Machine learning in trading: theory, models, practice and algo-trading - page 2780

 
Uladzimir Izerski #:

Thank you for the systematic presentation of information.

Yes, I have spent a lot of time on my own systematisation of waves. A lot of people don't understand this topic, but it works steadily. Then I moved on to OHLC. There, too, I found a lot of interesting systematic information. The rest is trifles in unification and formation of TS. The MO is interesting in terms of further cognition and revealing the regularities of markets, and more precisely the results of the world economy in the form of charts. There are so many interesting things there, I can't tell you. Doesn't anyone see it? There is no one to seriously discuss it with.))))))
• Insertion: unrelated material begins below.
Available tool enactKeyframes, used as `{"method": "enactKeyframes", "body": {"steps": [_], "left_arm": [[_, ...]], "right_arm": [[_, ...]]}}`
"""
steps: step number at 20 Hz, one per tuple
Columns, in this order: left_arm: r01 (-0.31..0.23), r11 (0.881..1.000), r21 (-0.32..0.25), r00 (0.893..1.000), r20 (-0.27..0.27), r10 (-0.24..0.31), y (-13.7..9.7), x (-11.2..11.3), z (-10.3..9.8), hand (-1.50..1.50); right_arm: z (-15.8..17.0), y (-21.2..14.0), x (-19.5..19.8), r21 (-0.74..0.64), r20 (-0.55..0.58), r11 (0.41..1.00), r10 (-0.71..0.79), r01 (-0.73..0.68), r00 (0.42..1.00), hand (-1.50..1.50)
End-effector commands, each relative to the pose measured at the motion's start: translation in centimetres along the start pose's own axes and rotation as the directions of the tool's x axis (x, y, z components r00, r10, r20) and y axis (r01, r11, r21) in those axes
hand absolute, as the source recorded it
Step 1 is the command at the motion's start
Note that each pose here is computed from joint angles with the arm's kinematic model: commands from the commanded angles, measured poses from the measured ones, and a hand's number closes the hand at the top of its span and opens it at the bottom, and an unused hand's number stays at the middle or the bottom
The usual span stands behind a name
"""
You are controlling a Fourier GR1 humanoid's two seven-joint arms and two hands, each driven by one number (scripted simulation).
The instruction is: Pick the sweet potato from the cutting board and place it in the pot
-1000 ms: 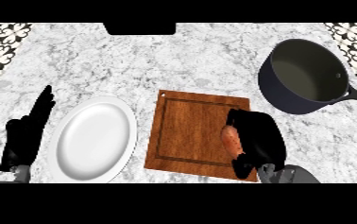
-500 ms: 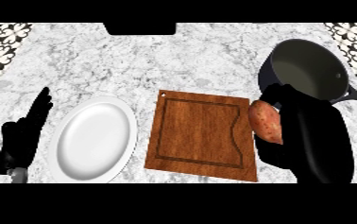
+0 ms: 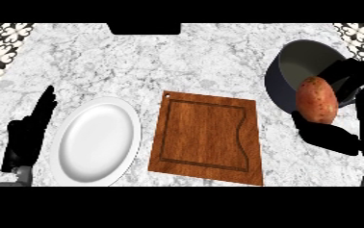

It's one thing to see it, and another thing to write/match the code.

 
In classical systems the problem is insufficient flexibility, in MO the problem is excessive flexibility. It is necessary to select data and retrain both. Even the sample size and training frequency are +- the same. Only MO requires many times more power and a "black box". On Onyx back in 2010, they shoved everything into the grid, since then the capacity has grown by orders of magnitude, but still there.
 
СанСаныч Фоменко #:

For the hundredth time, by the degree of informational connection

Is mutual information suitable for this?

https://scikit-learn.org/stable/modules/generated/sklearn.feature_selection.mutual_info_classif.html

 
Rorschach #:
In classical systems the problem is insufficient flexibility, in MO the problem is excessive flexibility. It is necessary to select data and retrain both. Even the sample size and training frequency are +- the same. Only MO requires many times more power and a "black box". On Onyx back in 2010 they were shoving everything into the grid, since then the capacities have grown by orders of magnitude, but still there.

Why is everyone digging deep when everything is on the surface, on the charts?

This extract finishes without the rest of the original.